Она испытывала неловкость, но все равно всматривалась в лицо своей благодетельницы, пытаясь понять, насколько изменила его зачастую абсолютно не знающая жалости кисть времени. Нет, к этой женщине время явно благоволило, оно лишь слегка нарушило четкость линий, отняло блеск и румянец, заменив их легкой вуалью морщинок и утонченной белизной, что, возможно, не менее ценно, чем скоропреходящие дары юности.
– Да, это мой муж, – ответила Феврония, – мой Петр Юрьевич.
Голос ее и выражение лица вносили полную ясность в суть их с супругом семейных отношений, способных, как почувствовала Прасковья, уместиться в двух всего словах – уважение и любовь. За семьдесят ведь старушке, а все еще любит! Поди уж и схоронила кормильца? Прасковья отметила, что думает о хозяйке этого гостеприимного приюта с несвойственной для себя теплотой, потому как успела отвыкнуть от хорошего, зачерствела.
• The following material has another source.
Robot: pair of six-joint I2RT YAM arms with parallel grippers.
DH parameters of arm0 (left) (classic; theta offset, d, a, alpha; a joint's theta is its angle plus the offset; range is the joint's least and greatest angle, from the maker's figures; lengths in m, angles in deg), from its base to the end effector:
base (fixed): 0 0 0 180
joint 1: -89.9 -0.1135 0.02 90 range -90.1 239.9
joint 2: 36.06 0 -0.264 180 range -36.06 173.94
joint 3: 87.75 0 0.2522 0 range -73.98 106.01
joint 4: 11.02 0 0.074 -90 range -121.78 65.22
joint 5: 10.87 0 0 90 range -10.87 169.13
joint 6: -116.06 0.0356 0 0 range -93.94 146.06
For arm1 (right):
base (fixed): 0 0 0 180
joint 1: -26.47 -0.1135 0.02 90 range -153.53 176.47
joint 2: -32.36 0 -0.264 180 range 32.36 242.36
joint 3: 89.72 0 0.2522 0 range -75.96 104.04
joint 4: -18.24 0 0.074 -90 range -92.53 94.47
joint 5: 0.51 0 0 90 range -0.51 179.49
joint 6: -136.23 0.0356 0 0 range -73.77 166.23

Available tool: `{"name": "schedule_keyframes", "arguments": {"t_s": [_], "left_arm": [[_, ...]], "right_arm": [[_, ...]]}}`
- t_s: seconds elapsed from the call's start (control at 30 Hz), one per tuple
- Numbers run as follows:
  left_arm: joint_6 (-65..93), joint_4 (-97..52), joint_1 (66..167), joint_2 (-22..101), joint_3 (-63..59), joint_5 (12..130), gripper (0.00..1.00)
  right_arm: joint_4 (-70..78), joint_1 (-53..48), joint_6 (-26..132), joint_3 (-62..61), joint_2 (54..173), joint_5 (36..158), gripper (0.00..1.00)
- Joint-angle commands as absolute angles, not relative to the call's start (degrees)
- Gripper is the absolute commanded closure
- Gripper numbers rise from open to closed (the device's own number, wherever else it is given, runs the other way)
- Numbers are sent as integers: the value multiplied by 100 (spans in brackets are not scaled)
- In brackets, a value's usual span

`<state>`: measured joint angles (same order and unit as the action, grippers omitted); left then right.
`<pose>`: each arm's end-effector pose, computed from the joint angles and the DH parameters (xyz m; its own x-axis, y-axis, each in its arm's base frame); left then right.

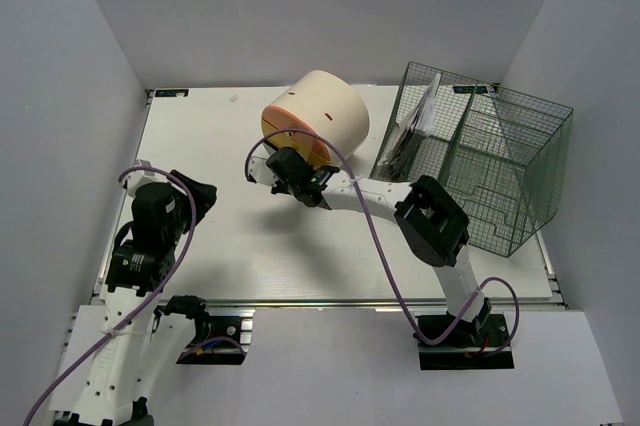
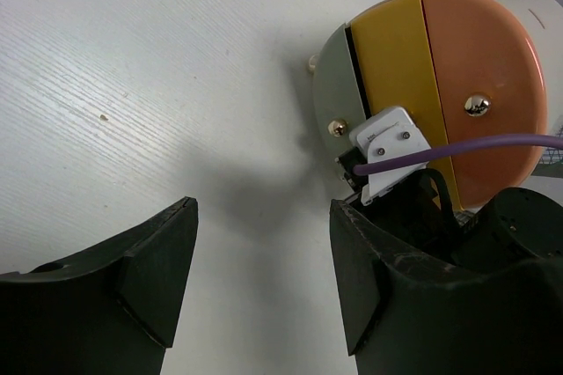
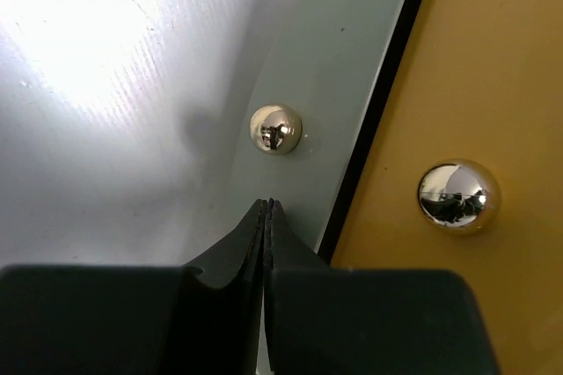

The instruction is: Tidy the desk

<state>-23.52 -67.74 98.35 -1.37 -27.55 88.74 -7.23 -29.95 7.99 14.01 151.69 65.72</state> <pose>0.1234 -0.0123 0.3158 -0.3351 -0.7091 -0.6204 -0.3878 0.7039 -0.5950 0.2733 0.3858 0.2058 0.0825 -0.8999 -0.4282 -0.6917 0.2576 -0.6746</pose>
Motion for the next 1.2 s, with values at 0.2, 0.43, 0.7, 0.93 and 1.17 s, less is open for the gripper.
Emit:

– А ваш супруг? – спросила она и, стараясь выглядеть деликатной, добавила: – Простите за такой вопрос, жив ли?
– Что ты, Параскевушка! – старушка всплеснула руками. – С чего это ему умирать? Конечно, жив. На работе сейчас. Любит он, родимый, трудиться, людям помогать. Нет ему никакого угомона!
– Ой, простите! – Прасковья не знала, куда себя деть от стыда. Но старушка вела себя столь безмятежно и выказывала к ней такую благорасположенность, что гостья успокоилась и согласилась прилечь на диванчик. Заснула она мгновенно…
Просыпалась столь же стремительно, летящей птицей пронзая упругую плоть сонного небытия. Какие-то мрачные расплывающиеся фигуры пытались поспеть за ней, ухватить, уцепиться; пугали шипящими змеиными голосами: «Ничего не было, никакого приюта добра, ты все также одна – никчемная и никому ненужная…» Нет! Уже открывая глаза, она услышала собственный вскрик: «Нет! Нет!..» Вскинулась телом, вскочила, стряхивая ладонью с лица паутину наваждения. Но, слава Богу, от парящего над столом шелкового абажура все также мягко струился свет. У стен в полумраке нерешительно колебались тени. Рослая этажерка клонила к ней свое плечо, доверчиво открывая теснящиеся в разверстой груди фолианты с золотыми буквами на корешках. В противоположном углу у незамеченного ею ранее киота с иконами спиной к ней стоял высокий мужчина. Правая рука его совершала невидимые для нее движения, а голова то и дело склонялась и исчезала за линией плеч. Молится, догадалась она и замерла в нерешительности, не зная, куда себя деть.